# Description of the task
If a picture appears in the records, leave it out and transcribe the rest exactly.

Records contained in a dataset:

######

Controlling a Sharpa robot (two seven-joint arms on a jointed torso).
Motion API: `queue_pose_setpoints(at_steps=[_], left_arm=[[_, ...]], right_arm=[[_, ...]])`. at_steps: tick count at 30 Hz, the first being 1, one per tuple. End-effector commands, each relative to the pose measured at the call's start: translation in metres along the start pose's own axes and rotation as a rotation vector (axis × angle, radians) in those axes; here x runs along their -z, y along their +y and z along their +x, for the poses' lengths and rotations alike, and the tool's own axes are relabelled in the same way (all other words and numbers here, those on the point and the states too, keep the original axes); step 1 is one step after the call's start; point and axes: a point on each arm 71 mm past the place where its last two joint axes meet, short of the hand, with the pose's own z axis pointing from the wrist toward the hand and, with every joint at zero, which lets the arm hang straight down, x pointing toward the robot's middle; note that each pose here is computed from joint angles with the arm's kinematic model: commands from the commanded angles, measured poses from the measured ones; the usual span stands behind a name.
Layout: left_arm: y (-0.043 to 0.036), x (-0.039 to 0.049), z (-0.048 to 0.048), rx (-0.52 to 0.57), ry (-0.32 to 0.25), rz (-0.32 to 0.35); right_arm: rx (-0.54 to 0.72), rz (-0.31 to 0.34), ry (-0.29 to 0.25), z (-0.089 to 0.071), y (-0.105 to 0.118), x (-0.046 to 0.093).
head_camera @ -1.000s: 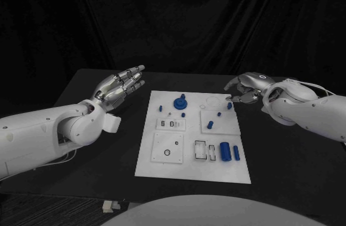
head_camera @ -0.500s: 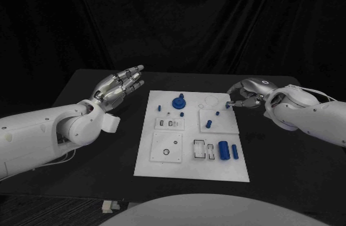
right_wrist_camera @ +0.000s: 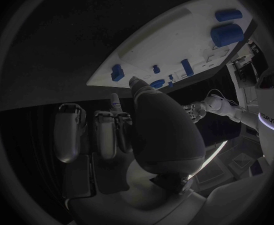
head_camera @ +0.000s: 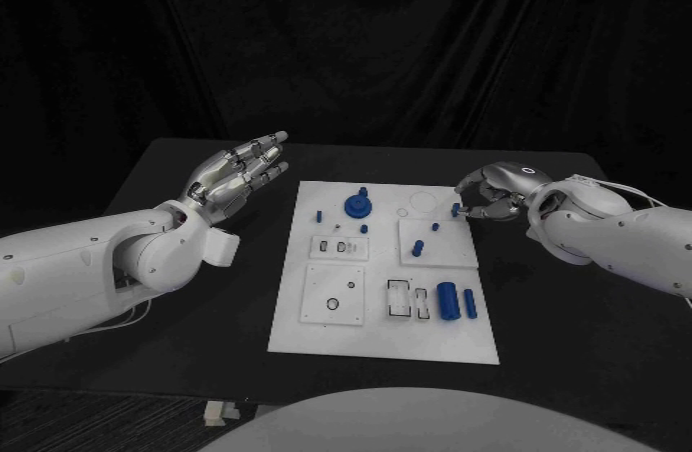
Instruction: Assemble the parts on the task board
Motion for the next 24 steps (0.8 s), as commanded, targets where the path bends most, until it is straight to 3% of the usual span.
queue_pose_setpoints(at_steps=[1,24], left_arm=[[-0.0009,0.0001,0.0015,0.008,0.011,0.014],[-0.0009,0.0009,0.0013,0.01,0.012,0.012]], right_arm=[[0.001,0.028,0.016,0.003,-0.004,-0.001],[0.009,0.058,0.048,0.015,-0.009,-0.007]])
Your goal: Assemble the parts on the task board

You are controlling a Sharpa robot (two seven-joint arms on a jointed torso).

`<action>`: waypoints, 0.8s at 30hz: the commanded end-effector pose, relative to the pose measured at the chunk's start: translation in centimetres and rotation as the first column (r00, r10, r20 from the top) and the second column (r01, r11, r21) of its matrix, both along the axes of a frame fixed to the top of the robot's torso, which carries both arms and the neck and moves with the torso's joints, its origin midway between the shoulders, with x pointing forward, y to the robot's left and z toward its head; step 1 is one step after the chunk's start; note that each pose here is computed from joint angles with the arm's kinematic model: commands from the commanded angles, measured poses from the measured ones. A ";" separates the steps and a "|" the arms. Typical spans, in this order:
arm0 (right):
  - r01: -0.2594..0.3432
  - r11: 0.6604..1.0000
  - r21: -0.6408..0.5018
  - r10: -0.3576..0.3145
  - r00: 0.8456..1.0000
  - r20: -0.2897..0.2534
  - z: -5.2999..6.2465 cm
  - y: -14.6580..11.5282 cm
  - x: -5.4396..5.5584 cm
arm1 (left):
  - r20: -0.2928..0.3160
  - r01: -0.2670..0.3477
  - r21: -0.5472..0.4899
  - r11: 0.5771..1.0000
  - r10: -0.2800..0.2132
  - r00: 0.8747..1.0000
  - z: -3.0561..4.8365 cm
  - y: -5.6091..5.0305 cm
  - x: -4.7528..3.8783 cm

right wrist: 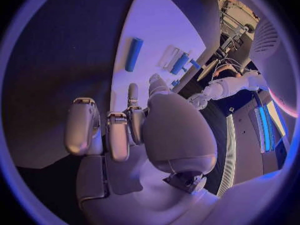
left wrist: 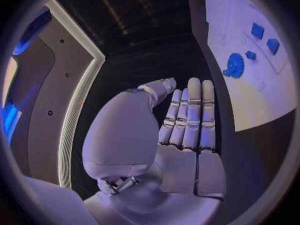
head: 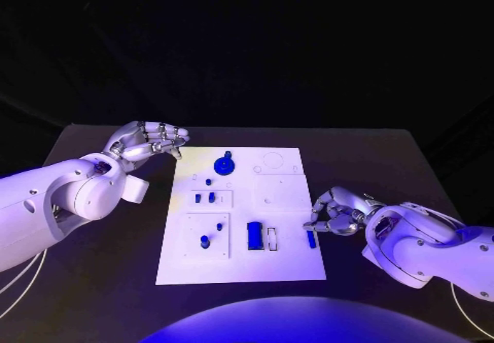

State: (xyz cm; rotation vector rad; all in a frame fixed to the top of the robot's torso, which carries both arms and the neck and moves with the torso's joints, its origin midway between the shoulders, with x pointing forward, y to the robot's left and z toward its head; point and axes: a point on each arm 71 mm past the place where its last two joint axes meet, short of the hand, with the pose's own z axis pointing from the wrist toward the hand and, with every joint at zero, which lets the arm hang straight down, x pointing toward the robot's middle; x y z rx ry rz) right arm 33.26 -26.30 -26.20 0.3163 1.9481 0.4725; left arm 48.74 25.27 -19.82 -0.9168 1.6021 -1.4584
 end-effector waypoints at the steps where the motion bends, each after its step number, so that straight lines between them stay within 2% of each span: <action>1: -0.012 0.999 -0.045 0.014 0.999 0.047 -0.1 -0.1 -0.3 | 0.005 0.010 -0.013 1.000 -0.009 1.000 0.08 -0.2 -0.05; 9: -0.009 0.996 -0.092 0.009 1.000 0.007 -1.1 -0.5 -0.9 | 0.004 0.011 -0.014 1.000 -0.011 1.000 0.04 -0.2 -0.06; 24: -0.038 0.991 -0.128 0.030 0.997 -0.065 -2.8 0.1 -1.5 | 0.002 0.010 -0.013 1.000 -0.010 1.000 -0.02 -0.2 -0.07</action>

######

# Completed task
Controlling a Sharpa robot (two seven-joint arms on a jointed torso).
Motion API: `queue_pose_setpoints(at_steps=[_], left_arm=[[_, ...]], right_arm=[[_, ...]])`. at_steps: tick count at 30 Hz, the first being 1, one per tuple. End-effector commands, each relative to the pose measured at the call's start: translation in metres along the start pose's own axes and rotation as a rotation vector (axis × angle, radians) in those axes; here x runs along their -z, y along their +y and z along their +x, for the poses' lengths and rotations alike, and the tool's own axes are relabelled in the same way (all other words and numbers here, those on the point and the states too, keep the original axes); step 1 is one step after the call's start; point and axes: a point on each arm 71 mm past the place where its last two joint axes meet, short of the hand, with the pose's own z axis pointing from the wrist toward the hand and, with every joint at zero, which lets the arm hang straight down, x pointing toward the robot's middle; note that each pose here is computed from joint angles with the arm's kinematic model: commands from the commanded angles, measured poses from the measured ones; the usual span stands behind a name.
Layout: left_arm: y (-0.043 to 0.036), x (-0.039 to 0.049), z (-0.048 to 0.048), rx (-0.52 to 0.57), ry (-0.32 to 0.25), rz (-0.32 to 0.35); right_arm: rx (-0.54 to 0.72), rz (-0.31 to 0.34), ry (-0.29 to 0.25), z (-0.089 to 0.071), y (-0.105 to 0.118), x (-0.046 to 0.093).
head_camera @ -1.000s: 
head_camera @ -0.500s: 
right_wrist_camera @ +0.000s: 
head_camera @ +0.000s: 
Instruction: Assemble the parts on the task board
Motion for the next 24 steps (0.8 s), as commanded, targets where the path bends most, until it is straight to 3% of the usual span.
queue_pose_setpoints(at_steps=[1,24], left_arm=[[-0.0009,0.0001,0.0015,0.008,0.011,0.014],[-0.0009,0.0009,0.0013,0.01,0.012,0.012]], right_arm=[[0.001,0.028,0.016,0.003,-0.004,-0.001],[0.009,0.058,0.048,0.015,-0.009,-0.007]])
Your goal: Assemble the parts on the task board

You are controlling a Sharpa robot (two seven-joint arms on a jointed torso).

`<action>`: waypoints, 0.8s at 30hz: the commanded end-effector pose, relative to the pose measured at the chunk's start: translation in centimetres and rotation as the first column (r00, r10, r20 from the top) and the second column (r01, r11, r21) of its matrix, both along the axes of a frame fixed to the top of the robot's torso, which carries both arms and the neck and moves with the torso's joints, its origin midway between the shoulders, with x pointing forward, y to the robot's left and z toward its head; step 1 is one step after the chunk's start; note that each pose here is computed from joint angles with the arm's kinematic model: commands from the commanded angles, measured poses from the measured ones. A ";" separates the steps and a "|" the arms. Typical spans, in this order:
arm0 (right):
  - r01: -0.2594..0.3432
  - r11: 0.6604..1.0000
  - r21: -0.6408..0.5018
  - r10: -0.3576..0.3145
  - r00: 0.8456..1.0000
  - r20: -0.2897..0.2534
  - z: -5.2999..6.2465 cm
  - y: -14.6580..11.5282 cm
  - x: -5.4396..5.5584 cm
arm1 (left):
  - r20: -0.2928..0.3160
  - r01: -0.2670..0.3477
  - r21: -0.5472..0.4899
  - r11: 0.5771..1.0000
  - r10: -0.2800..0.2132
  - r00: 0.8747..1.0000
  - z: -3.0561..4.8365 cm
  - y: -5.6091..5.0305 cm
  - x: -4.7528..3.8783 cm

right wrist: 
left wrist: 
head: 

State: (xyz cm; rotation vector rad; all in a frame fixed to the top of the robot's torso, which carries both arms and the neck and moves with the torso's joints, its origin midway between the shoulders, with x pointing forward, y to the robot's left and z toward its head; point and axes: a point on each arm 71 mm past the place where its last two joint axes meet, short of the hand, with the pose's own z axis pointing from the wrist toward the hand and, with every joint at zero, which lets the arm hang straight down, x pointing toward the robot's middle; x y z rx ry rz) right arm 33.26 -26.30 -26.20 0.3163 1.9481 0.4725; left arm 48.74 25.27 -19.82 -0.9168 1.6021 -1.4584
 end-effector waypoints at the steps where the motion bends, each after its step number, so that straight lines between them stay within 2% of each span: <action>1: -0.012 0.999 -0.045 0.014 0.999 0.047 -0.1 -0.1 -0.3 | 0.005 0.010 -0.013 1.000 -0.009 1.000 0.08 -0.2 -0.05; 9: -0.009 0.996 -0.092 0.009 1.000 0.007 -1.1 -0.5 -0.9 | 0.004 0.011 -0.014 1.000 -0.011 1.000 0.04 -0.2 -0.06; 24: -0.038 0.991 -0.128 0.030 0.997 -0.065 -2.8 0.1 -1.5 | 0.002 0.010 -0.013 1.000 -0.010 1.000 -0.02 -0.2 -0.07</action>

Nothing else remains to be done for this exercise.